I yearn for the days of old when the stores weren't the size of football fields and people knew where shit was.  Hell, they even knew WHAT shit was.  Go into one of these old time stores and they'd not only know what a miter box was, they'd tell you which one was better or even better still, they'd tell you how to make your own.  But those places are all gone.

Or so I thought.

I recently found one--a legitimate, old time hardware store where people know stuff.  Shocking, yes.  Handy, yes.  Totally awesome?  HELL YES.  Its called The County Store and it is in Milford, New Hampshire.

Aside from knowing stuff, they don't skimp.  There is no end cap full of cheap junk.  All of the stuff they carry is GOOD solid stuff.  Their pocket tool section is emblematic of the whole store--Leatherman, Victorinox, Case, and Buck.  No "Sheffield Tools".  No "Ozark Trail".  Real tools that really work.

I found this place on a quest for buffing compound for my strops.  I went to Lowes and they looked at me as if I were a talking traffic cone.  But I went to The County Store, on a lark really, and I was met with intelligent questions: "What speed is your buffer?  Do you want a mirror polish?  Have you tried Tripoli Paste?".  In the end I walked out with the Tripoli Paste and a few other things, including a new old stock accessory kit for my beloved Leatherman Charge TTi.

The prices weren't bad either.  The accessory kit was the same price as it was online and there is no sales tax in NH, so I walked out the door saving money on that particular item.  A store like this is invaluable for folks working on their own shit and for folks interested in tools like us.  The old, great hardware stores aren't all gone.  They are just harder to find.  Which, in a way, is good for us.  We don't have to contend with bullshit hipsters perusing the lumber aisle in the process "crafting" things like tables that appear to be made by Dr. Seuss because they don't know how to use a speedsquare.   


  1. Tony, you should start a list of stores like this around the country. I feel your sentiments on the big box stores.
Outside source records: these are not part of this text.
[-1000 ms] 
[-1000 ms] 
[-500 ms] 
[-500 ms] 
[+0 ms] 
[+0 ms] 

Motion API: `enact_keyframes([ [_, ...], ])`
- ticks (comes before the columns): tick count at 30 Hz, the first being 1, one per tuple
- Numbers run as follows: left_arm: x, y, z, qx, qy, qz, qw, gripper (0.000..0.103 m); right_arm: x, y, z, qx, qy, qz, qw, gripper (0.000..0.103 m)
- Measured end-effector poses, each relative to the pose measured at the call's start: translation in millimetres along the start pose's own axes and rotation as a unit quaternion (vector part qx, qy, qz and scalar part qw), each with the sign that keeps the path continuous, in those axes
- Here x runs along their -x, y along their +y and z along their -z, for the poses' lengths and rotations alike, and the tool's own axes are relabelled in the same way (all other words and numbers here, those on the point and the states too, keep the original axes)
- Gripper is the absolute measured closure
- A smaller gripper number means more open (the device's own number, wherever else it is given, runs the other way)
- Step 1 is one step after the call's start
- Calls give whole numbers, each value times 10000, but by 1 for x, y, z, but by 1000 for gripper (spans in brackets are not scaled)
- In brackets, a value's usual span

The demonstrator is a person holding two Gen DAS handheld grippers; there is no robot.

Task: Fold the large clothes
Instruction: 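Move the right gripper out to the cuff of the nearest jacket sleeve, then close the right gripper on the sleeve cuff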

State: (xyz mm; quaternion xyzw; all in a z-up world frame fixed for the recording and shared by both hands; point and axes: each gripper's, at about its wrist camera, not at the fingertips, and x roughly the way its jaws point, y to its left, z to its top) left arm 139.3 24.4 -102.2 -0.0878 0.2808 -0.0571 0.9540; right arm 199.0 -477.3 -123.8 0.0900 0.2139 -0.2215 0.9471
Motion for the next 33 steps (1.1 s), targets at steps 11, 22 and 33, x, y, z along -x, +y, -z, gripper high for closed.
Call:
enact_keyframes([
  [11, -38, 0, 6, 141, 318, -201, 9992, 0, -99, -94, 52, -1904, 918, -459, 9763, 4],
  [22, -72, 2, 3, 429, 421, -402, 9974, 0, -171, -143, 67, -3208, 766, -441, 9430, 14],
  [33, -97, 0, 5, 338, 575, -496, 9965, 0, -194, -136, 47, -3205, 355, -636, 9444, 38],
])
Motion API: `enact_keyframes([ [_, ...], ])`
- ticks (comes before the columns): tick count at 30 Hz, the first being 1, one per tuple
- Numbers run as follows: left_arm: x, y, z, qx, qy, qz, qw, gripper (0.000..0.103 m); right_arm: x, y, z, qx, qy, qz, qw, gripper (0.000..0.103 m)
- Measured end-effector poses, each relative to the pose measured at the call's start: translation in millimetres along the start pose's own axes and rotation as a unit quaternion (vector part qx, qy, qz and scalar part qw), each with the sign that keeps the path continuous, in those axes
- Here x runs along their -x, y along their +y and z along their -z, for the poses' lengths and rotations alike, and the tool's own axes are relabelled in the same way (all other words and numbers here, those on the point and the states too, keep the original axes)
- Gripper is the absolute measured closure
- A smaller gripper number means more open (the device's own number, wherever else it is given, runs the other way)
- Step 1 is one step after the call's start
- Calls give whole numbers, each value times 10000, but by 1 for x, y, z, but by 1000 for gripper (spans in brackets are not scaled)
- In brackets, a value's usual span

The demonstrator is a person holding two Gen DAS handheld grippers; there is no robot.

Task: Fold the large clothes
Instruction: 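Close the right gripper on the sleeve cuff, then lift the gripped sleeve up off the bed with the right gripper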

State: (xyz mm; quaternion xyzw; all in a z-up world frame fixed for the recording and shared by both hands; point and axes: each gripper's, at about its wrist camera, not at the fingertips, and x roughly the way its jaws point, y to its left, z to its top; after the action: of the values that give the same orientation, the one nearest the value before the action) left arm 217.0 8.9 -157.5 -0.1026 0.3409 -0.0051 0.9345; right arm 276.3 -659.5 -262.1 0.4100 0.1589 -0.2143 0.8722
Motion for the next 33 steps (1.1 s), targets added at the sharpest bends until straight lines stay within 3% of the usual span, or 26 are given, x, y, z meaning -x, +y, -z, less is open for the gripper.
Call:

They are as much of a pain to find something as it is to find someone to talk to.

  2. Nowadays when people say "do it yourself" it means the yourself part is to go and find somebody to do it for you.

  3. The Charge accessory kit is great. pocket clip, lanyard hook, sheath, bit kit right?

    I love my AL, carry it along with whatever folder i have that day.

  4. Important review. Stores like this are a treasure

  5. Mark - totally agreed - when you find a store like this, it's like a gem to be treasured!
    (My own local 'gem' is Mclendon's Hardware in/around Seattle).

    Just in recent memory, I've gone in for help with: getting rid of moles, exterior lighting, exterior plumbing (both winterproofing and repair), and purchasing a wheelbarrow. The quality of advice and help was always top-notch.

    Thanks so much for calling out the benefit of such a valuable resource, Tony!